MATERIAL PROVIDED:
= = =
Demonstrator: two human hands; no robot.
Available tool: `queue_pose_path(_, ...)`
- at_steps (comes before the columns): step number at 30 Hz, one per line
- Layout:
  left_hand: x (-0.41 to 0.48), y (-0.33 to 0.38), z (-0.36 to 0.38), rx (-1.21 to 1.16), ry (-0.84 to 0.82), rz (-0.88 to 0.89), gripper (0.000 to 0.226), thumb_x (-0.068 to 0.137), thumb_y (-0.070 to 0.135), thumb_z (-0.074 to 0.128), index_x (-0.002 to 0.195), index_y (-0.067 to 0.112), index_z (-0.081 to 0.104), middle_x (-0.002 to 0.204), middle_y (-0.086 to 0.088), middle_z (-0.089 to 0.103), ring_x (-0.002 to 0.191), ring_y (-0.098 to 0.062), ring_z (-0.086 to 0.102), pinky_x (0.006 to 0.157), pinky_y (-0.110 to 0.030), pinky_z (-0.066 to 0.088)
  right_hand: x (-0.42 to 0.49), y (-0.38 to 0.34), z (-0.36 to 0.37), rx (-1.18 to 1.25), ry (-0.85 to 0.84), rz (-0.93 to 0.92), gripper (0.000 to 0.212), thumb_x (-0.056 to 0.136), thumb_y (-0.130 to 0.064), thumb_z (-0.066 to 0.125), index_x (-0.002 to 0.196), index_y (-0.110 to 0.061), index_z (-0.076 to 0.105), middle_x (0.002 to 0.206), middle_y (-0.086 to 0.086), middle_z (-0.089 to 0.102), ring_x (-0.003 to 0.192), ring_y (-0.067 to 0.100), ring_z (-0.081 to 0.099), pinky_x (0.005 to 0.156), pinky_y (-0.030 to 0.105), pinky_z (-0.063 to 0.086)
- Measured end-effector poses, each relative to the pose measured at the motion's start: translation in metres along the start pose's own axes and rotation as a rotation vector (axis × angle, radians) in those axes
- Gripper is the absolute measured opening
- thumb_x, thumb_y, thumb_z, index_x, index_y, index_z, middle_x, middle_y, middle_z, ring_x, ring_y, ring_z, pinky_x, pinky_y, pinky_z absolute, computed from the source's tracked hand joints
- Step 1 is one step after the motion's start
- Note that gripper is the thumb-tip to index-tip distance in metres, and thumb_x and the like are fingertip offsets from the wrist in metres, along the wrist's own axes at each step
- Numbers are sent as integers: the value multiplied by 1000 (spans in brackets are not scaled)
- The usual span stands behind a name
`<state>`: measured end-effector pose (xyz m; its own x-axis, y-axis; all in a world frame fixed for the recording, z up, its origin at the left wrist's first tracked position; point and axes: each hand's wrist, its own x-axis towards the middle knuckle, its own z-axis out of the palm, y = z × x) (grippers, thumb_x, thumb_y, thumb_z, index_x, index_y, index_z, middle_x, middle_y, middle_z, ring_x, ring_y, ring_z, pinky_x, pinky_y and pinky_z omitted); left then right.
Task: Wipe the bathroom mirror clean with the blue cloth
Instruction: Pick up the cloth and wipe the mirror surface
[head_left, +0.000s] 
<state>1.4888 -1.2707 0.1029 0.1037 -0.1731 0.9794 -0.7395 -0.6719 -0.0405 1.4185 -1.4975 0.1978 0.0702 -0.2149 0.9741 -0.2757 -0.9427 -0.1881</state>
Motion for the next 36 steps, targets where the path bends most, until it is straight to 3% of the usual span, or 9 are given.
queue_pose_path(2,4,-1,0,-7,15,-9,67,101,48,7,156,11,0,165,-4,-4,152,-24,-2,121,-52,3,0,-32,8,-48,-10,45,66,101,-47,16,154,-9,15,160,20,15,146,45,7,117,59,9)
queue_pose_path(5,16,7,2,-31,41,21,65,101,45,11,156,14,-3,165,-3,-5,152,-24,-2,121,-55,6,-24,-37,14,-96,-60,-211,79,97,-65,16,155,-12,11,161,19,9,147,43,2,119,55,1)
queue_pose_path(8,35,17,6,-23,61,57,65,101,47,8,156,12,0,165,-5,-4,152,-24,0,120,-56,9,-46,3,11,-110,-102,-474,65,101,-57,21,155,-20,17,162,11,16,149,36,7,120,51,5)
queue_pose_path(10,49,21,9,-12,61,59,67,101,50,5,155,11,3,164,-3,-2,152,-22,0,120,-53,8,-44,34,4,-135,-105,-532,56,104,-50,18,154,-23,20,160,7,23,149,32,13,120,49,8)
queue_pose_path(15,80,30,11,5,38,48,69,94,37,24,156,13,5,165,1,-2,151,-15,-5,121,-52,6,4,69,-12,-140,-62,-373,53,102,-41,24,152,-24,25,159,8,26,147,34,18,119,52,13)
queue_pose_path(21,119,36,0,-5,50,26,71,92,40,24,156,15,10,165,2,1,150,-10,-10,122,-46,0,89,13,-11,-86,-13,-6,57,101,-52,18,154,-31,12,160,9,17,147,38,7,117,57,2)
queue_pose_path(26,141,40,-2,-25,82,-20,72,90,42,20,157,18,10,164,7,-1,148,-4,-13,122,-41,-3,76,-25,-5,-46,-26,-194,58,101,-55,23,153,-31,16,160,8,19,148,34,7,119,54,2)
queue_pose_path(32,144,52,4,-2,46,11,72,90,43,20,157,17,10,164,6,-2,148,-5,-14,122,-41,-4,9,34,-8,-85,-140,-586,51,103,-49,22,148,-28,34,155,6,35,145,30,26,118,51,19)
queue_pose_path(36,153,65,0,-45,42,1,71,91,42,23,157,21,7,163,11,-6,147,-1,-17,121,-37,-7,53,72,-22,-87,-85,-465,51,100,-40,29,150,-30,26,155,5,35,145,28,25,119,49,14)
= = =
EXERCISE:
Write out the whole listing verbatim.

RESULT:
Demonstrator: two human hands; no robot.
Available tool: `queue_pose_path(_, ...)`
- at_steps (comes before the columns): step number at 30 Hz, one per line
- Layout:
  left_hand: x (-0.41 to 0.48), y (-0.33 to 0.38), z (-0.36 to 0.38), rx (-1.21 to 1.16), ry (-0.84 to 0.82), rz (-0.88 to 0.89), gripper (0.000 to 0.226), thumb_x (-0.068 to 0.137), thumb_y (-0.070 to 0.135), thumb_z (-0.074 to 0.128), index_x (-0.002 to 0.195), index_y (-0.067 to 0.112), index_z (-0.081 to 0.104), middle_x (-0.002 to 0.204), middle_y (-0.086 to 0.088), middle_z (-0.089 to 0.103), ring_x (-0.002 to 0.191), ring_y (-0.098 to 0.062), ring_z (-0.086 to 0.102), pinky_x (0.006 to 0.157), pinky_y (-0.110 to 0.030), pinky_z (-0.066 to 0.088)
  right_hand: x (-0.42 to 0.49), y (-0.38 to 0.34), z (-0.36 to 0.37), rx (-1.18 to 1.25), ry (-0.85 to 0.84), rz (-0.93 to 0.92), gripper (0.000 to 0.212), thumb_x (-0.056 to 0.136), thumb_y (-0.130 to 0.064), thumb_z (-0.066 to 0.125), index_x (-0.002 to 0.196), index_y (-0.110 to 0.061), index_z (-0.076 to 0.105), middle_x (0.002 to 0.206), middle_y (-0.086 to 0.086), middle_z (-0.089 to 0.102), ring_x (-0.003 to 0.192), ring_y (-0.067 to 0.100), ring_z (-0.081 to 0.099), pinky_x (0.005 to 0.156), pinky_y (-0.030 to 0.105), pinky_z (-0.063 to 0.086)
- Measured end-effector poses, each relative to the pose measured at the motion's start: translation in metres along the start pose's own axes and rotation as a rotation vector (axis × angle, radians) in those axes
- Gripper is the absolute measured opening
- thumb_x, thumb_y, thumb_z, index_x, index_y, index_z, middle_x, middle_y, middle_z, ring_x, ring_y, ring_z, pinky_x, pinky_y, pinky_z absolute, computed from the source's tracked hand joints
- Step 1 is one step after the motion's start
- Note that gripper is the thumb-tip to index-tip distance in metres, and thumb_x and the like are fingertip offsets from the wrist in metres, along the wrist's own axes at each step
- Numbers are sent as integers: the value multiplied by 1000 (spans in brackets are not scaled)
- The usual span stands behind a name
`<state>`: measured end-effector pose (xyz m; its own x-axis, y-axis; all in a world frame fixed for the recording, z up, its origin at the left wrist's first tracked position; point and axes: each hand's wrist, its own x-axis towards the middle knuckle, its own z-axis out of the palm, y = z × x) (grippers, thumb_x, thumb_y, thumb_z, index_x, index_y, index_z, middle_x, middle_y, middle_z, ring_x, ring_y, ring_z, pinky_x, pinky_y and pinky_z omitted); left then right.
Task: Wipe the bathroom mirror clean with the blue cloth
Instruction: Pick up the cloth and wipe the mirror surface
[head_left, +0.000s] 
<state>1.4888 -1.2707 0.1029 0.1037 -0.1731 0.9794 -0.7395 -0.6719 -0.0405 1.4185 -1.4975 0.1978 0.0702 -0.2149 0.9741 -0.2757 -0.9427 -0.1881</state>
Motion for the next 36 steps, targets where the path bends most, until it is straight to 3% of the usual span, or 9 are given.
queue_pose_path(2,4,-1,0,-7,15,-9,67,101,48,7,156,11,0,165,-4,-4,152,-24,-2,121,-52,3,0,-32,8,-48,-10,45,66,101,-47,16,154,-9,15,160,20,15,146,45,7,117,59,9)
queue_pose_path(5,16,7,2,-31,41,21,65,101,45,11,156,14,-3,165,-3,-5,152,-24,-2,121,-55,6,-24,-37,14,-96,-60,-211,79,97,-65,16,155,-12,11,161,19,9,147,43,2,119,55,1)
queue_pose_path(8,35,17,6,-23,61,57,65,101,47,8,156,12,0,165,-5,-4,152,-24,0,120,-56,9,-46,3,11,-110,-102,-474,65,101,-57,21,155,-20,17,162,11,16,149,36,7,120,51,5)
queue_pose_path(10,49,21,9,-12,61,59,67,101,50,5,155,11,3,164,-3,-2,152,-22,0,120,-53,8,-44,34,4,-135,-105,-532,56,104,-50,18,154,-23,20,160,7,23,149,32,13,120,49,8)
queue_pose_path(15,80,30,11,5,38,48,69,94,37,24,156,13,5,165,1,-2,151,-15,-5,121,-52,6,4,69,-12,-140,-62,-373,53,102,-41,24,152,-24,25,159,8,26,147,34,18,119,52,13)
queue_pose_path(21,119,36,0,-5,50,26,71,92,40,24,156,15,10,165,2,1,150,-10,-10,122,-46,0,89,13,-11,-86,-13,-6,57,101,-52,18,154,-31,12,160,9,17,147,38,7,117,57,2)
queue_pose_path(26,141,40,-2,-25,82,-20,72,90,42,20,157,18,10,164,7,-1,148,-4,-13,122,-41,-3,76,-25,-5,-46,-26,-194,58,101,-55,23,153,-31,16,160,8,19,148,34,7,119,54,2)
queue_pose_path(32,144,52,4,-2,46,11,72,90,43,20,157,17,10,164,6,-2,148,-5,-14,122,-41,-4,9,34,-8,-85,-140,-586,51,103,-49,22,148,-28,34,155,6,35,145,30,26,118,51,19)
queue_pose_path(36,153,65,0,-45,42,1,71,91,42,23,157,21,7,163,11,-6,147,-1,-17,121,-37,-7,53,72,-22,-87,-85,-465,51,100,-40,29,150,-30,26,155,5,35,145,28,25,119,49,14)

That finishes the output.